In The Media

Groen Discusses Decentralization of Learning

The University of Ottawa Learning Centre
The University of Ottawa Learning Centre embraces modern teaching methods, flexibility, and adaptability.

Jason-Emery Groen recently shared his thoughts on how the shifting educational landscape is impacting the design of the built environment.  

On Remaining Competitive when Students Can Learn Anytime, Anywhere

“In order to remain competitive, universities are radically rethinking how they utilize their facility assets. Face-to-face social interaction and in-person collaborative learning are two aspects of campus life that cannot be recreated online or at home, so finding ways to both facilitate and promote these types of experiences is of utmost importance. Today, open, mixed-use social commons and bookable, semi-private learning spaces are becoming as common as classrooms. These spaces need to be thoughtfully designed to account for both the varying groups that will use them.”

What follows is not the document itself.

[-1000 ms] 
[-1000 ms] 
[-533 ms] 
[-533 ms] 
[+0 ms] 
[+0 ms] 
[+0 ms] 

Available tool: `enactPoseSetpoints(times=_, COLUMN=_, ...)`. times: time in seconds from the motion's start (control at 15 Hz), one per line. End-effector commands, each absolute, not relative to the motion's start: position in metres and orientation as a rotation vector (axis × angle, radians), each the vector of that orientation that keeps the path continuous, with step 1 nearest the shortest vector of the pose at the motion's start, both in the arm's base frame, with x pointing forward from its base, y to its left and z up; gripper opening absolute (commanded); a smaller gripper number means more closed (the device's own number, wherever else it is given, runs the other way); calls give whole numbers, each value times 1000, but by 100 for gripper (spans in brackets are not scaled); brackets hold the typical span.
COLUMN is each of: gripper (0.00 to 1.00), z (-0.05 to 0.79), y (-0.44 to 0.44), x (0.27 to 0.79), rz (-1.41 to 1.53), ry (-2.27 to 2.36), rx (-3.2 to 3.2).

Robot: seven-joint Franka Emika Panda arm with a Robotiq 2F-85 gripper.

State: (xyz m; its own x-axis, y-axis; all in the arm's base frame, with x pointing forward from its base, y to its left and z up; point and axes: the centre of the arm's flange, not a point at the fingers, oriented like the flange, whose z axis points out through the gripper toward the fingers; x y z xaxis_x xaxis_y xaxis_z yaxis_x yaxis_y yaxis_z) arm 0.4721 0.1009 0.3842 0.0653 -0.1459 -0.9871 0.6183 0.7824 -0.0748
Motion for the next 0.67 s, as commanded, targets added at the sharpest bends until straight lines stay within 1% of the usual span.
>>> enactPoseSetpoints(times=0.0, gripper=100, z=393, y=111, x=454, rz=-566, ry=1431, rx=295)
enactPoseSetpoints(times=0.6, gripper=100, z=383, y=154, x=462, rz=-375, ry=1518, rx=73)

On the Proliferation of Hands-on Learning

“Hands-on and experiential learning helps ground concepts in reality and is a type of learning that is now used in elementary, middle and high school, making it very familiar to Gen Z. Both this increased focus on hands-on learning and the growing need to help students develop skills relevant to the working world have changed the way we use our classrooms. The focus on real life experiences and problem-solving has led to an increase in simulation labs, maker spaces and other non-traditional teaching labs. Rapid prototyping — through coding, open-source hardware, Legos, 3D printing and laser cutting — allows students to learn through hands-on discovery. Sharing is encouraged; projects, designs and curricula are widely available as open-source downloads.”